Task item: For this exercise, reproduce the entries below exactly, but only from the line containing "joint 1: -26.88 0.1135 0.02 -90" through the line containing "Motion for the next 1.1", both included.

Input:
----

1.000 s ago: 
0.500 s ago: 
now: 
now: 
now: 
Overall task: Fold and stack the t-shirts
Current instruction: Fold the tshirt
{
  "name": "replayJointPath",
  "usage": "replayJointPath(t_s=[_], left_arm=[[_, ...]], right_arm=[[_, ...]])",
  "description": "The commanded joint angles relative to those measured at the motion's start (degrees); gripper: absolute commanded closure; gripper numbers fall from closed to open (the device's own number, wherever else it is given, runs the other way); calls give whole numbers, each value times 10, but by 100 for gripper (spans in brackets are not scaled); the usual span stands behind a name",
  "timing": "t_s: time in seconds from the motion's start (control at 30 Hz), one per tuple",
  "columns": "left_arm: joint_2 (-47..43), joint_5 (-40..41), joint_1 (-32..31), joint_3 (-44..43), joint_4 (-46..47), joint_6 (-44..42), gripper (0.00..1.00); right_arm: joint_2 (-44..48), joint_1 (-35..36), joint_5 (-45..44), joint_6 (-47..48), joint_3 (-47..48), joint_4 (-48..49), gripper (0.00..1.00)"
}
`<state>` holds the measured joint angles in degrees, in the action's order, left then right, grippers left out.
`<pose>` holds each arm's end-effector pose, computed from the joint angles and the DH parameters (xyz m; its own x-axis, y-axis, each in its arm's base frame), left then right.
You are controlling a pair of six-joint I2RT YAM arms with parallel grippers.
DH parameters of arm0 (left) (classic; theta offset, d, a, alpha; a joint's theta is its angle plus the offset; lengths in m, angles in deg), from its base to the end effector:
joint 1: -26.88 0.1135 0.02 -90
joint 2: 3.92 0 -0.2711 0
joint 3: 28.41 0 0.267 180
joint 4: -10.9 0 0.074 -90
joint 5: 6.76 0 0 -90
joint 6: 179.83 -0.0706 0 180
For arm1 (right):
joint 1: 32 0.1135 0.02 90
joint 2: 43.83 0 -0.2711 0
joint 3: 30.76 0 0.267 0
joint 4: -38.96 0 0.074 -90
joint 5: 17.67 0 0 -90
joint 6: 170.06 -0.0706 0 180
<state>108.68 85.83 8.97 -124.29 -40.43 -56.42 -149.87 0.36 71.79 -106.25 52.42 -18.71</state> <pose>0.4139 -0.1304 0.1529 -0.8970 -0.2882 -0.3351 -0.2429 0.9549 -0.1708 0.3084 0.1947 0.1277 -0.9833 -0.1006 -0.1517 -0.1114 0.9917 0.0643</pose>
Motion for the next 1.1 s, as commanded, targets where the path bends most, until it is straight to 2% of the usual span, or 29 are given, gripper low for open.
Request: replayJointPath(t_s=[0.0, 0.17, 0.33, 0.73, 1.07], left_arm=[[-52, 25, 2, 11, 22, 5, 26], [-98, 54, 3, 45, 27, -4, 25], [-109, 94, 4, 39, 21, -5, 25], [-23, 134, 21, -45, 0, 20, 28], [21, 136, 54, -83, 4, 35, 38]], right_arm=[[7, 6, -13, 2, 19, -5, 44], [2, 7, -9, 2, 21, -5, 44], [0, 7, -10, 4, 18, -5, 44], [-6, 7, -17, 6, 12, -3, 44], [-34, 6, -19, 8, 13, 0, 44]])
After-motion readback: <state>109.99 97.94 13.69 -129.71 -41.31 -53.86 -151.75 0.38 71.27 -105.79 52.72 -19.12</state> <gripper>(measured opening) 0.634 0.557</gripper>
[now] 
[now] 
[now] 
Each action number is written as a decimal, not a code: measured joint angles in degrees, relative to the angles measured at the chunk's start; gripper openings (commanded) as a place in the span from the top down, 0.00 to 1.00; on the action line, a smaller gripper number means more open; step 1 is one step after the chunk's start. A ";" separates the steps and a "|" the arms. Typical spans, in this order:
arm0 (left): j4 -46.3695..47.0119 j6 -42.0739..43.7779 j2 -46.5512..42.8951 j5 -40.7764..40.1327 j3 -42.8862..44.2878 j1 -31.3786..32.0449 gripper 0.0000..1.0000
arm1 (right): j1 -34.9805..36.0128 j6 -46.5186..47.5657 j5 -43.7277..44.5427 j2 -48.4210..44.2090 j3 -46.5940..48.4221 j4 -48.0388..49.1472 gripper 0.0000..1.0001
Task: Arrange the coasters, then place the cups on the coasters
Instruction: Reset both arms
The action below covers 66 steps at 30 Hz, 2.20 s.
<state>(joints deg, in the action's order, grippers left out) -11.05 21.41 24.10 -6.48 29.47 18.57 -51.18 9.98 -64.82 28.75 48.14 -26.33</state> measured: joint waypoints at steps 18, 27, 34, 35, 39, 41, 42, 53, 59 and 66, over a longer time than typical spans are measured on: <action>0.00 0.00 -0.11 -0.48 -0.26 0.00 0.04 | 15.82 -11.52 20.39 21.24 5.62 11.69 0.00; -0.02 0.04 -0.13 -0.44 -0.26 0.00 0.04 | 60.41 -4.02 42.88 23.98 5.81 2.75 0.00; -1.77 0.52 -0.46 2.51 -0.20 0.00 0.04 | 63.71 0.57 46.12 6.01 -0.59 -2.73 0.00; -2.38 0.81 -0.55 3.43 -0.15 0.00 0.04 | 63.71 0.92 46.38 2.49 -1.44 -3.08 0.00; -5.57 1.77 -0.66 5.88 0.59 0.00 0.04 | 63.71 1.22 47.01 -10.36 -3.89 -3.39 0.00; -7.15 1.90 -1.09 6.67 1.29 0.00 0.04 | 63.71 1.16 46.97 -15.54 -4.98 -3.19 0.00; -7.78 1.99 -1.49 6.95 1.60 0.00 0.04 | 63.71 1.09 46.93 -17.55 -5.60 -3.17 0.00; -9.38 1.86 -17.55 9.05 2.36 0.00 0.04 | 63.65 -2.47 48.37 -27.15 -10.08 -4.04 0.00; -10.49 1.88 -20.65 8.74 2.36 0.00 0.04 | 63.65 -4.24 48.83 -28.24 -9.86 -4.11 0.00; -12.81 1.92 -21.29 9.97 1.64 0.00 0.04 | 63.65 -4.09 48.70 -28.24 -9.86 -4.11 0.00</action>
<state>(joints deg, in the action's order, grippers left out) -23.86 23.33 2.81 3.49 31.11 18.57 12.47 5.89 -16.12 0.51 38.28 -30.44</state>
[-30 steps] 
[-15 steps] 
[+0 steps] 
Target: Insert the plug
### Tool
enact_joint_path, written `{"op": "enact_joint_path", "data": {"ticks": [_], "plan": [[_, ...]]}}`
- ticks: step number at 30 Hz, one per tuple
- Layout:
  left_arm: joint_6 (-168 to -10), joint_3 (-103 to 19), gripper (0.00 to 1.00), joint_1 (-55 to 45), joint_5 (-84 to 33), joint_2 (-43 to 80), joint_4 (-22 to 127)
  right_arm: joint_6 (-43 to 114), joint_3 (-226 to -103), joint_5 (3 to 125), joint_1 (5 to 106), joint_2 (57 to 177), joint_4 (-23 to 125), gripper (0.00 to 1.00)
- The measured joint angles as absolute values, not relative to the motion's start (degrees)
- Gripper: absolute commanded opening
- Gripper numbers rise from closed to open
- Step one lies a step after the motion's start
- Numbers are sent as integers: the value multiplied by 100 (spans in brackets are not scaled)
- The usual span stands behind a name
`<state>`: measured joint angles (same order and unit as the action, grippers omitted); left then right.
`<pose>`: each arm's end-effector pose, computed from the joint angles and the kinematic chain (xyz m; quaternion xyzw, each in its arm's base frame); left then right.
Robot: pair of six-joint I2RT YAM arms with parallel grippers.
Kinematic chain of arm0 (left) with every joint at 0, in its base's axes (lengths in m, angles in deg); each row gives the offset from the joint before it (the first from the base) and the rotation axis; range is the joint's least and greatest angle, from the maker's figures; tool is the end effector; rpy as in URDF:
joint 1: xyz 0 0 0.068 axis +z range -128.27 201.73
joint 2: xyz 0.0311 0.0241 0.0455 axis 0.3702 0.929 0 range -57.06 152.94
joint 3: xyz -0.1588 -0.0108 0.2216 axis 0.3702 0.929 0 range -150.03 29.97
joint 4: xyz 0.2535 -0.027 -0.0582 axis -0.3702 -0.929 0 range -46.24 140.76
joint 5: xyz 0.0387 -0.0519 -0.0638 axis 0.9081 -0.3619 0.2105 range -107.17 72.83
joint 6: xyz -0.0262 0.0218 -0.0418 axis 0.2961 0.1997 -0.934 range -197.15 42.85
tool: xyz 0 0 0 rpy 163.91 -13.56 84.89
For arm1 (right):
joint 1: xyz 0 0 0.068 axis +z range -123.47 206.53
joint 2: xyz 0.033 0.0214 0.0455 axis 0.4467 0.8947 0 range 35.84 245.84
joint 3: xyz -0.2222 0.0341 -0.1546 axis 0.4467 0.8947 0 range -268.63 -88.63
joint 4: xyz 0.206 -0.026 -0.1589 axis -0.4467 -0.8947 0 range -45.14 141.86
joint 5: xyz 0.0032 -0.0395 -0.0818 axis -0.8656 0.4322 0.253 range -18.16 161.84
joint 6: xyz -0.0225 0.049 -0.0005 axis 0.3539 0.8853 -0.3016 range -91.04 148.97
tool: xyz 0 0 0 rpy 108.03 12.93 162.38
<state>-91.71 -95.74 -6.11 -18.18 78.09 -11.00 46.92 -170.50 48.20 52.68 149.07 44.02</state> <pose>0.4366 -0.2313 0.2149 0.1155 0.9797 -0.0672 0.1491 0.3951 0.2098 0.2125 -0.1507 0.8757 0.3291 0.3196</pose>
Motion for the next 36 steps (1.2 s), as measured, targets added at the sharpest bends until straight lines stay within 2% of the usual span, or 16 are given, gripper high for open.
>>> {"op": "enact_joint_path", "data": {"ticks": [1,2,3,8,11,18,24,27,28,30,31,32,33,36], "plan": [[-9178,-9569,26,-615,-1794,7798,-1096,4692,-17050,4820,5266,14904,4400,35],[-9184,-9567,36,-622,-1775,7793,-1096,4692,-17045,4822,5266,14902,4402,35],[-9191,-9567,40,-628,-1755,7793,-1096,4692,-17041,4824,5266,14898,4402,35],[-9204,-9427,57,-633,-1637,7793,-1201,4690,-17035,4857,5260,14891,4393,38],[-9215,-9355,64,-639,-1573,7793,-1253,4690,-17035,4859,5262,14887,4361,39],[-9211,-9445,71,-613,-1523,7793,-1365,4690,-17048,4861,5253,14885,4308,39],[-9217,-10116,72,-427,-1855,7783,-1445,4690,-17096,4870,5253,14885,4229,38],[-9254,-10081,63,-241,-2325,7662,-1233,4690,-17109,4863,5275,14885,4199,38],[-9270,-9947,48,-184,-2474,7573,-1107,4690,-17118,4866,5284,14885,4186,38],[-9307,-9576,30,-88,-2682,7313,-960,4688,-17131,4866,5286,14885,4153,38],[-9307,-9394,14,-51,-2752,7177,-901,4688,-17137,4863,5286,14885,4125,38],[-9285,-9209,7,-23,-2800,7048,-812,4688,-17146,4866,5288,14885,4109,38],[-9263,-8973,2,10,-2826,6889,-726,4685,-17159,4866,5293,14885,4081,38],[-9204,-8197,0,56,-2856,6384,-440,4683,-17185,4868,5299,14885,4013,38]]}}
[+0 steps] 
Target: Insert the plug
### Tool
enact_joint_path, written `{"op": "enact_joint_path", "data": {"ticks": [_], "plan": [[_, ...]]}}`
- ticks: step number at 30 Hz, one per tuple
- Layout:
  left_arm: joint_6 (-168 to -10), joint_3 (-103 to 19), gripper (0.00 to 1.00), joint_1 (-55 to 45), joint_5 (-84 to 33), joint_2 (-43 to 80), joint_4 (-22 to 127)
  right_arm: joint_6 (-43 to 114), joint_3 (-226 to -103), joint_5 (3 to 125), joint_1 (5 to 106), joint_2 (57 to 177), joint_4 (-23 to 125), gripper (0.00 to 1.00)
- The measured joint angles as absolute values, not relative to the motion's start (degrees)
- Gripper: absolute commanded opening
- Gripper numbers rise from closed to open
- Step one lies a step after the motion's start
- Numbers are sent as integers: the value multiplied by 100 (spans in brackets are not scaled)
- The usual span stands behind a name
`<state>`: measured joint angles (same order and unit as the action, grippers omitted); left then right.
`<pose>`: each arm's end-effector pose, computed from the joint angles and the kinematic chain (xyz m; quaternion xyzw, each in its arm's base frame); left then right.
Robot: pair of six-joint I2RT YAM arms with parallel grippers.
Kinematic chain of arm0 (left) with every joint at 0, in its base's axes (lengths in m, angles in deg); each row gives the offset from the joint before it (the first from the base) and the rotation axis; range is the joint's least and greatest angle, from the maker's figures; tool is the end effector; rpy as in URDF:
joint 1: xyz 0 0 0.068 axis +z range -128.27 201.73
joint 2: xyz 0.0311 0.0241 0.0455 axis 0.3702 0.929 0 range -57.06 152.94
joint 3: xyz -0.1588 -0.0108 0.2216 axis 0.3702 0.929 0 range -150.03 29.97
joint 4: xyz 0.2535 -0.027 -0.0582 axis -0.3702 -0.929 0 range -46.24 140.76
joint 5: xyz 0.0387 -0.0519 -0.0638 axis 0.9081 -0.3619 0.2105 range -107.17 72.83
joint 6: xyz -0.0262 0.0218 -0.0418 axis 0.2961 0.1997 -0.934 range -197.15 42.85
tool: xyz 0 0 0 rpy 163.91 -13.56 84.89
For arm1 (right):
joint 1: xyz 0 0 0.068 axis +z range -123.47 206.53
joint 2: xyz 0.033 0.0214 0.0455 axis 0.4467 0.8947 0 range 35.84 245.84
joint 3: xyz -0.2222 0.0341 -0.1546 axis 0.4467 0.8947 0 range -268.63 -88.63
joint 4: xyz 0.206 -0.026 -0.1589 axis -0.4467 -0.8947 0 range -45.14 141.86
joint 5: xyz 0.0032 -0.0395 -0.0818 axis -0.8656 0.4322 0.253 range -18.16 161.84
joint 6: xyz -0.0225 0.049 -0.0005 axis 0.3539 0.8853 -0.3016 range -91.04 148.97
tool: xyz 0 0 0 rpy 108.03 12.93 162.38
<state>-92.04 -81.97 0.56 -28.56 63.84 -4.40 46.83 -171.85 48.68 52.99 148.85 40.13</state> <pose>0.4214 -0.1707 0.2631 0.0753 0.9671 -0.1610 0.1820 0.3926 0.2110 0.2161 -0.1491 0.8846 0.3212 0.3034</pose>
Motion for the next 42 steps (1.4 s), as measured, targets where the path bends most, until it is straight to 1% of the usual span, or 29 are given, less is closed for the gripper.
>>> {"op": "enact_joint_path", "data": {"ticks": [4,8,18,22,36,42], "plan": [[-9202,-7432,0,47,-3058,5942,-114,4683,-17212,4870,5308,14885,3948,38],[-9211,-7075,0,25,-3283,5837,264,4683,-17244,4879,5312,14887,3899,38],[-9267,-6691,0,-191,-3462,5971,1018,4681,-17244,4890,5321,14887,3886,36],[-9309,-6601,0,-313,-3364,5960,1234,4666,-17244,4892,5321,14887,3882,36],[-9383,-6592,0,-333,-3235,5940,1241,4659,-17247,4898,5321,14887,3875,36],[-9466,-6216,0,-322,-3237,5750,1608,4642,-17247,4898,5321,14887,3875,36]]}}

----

Answer to this exercise:
joint 1: -26.88 0.1135 0.02 -90
joint 2: 3.92 0 -0.2711 0
joint 3: 28.41 0 0.267 180
joint 4: -10.9 0 0.074 -90
joint 5: 6.76 0 0 -90
joint 6: 179.83 -0.0706 0 180
For arm1 (right):
joint 1: 32 0.1135 0.02 90
joint 2: 43.83 0 -0.2711 0
joint 3: 30.76 0 0.267 0
joint 4: -38.96 0 0.074 -90
joint 5: 17.67 0 0 -90
joint 6: 170.06 -0.0706 0 180
<state>108.68 85.83 8.97 -124.29 -40.43 -56.42 -149.87 0.36 71.79 -106.25 52.42 -18.71</state> <pose>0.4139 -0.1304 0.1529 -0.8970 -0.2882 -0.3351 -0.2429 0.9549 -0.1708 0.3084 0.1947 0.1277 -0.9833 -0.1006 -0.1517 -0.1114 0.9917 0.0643</pose>
Motion for the next 1.1 s, as commanded, targets where the path bends most, until it is straight to 2% of the usual span, or 29 are given, gripper low for open.

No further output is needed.